Sure, Coldstone Creamery’s offerings aren’t healthy. We all know this. But do we eat ginormous helpings of ice cream crammed full of cookies and candy every day of the week? We do not. I think the last time I had Coldstone was . . . last year, during Staff Appreciation Week. So yeah, I knew exactly what I was eating. And I just ate it. It was delicious, it was a once-in-a-blue-moon treat, and I refuse to feel badly about it. You guys, don’t apologize for showing up to an event you were invited to. Don’t feel the need to tell us how many extra crunches you’re going to do tonight. It’s really okay. You weren’t invited here as some sort of sting operation to catch you in the Act of Eating Sugar. You were invited here as a thank you. It’s just a treat You can eat it. You can abstain. It’s your choice, it’s really not a big deal, and if someone makes it a big deal, that’s literally their problem, not yours.

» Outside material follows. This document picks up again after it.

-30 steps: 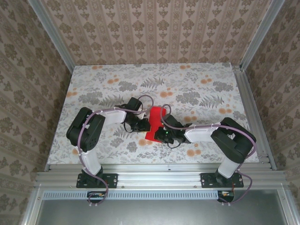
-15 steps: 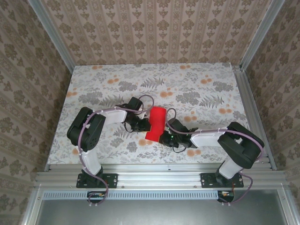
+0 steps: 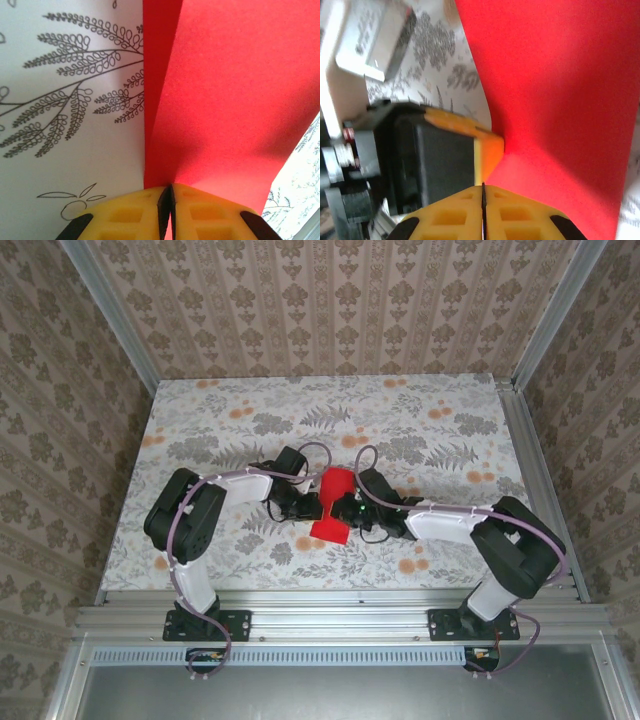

I’m not sure when and why other people’s food choices became acceptable social conversation. It’s like how it’s acceptable to discuss, in terms of virtue, the size of pregnant women’s bellies (ugh, come on, it’s NEVER acceptable). Just as I know that other people have dangerous food allergies, or choose for a variety of reasons to abstain from consuming animal products, so too do I know that other people choose to abstain from certain foods for a variety of health or other personal reasons. While my gut reaction last week was to scream “just eat the freaking ice cream!”, this week I’m feeling a little calmer and, I hope, a little more understanding. So I’ll say this:
Eat what you want. If someone questions you, either for indulging or for abstaining, just say “it’s delicious!” OR “eh, I don’t really want any.” If someone says “ooooh, you’re so good,” “tsk, tsk, you’ll have to work hard to burn that off,” “aw, come on, you don’t need to lose weight,” “oh stop it, just eat it!”, “don’t you WANT some,” etc., just demur. Say “okay” if they praise you and “no thank you” if they press you. If they continue to comment, just say “if you don’t mind, I’d rather change the subject.” Then change the subject. Having conflicting feelings about certain foods is natural in this day and age, but someone who continues to comment on and analyze your choices is straight up rude and insensitive. You do you.
But seriously, if you tell me how many calories there are in anything I’m eating, our friendship is dead.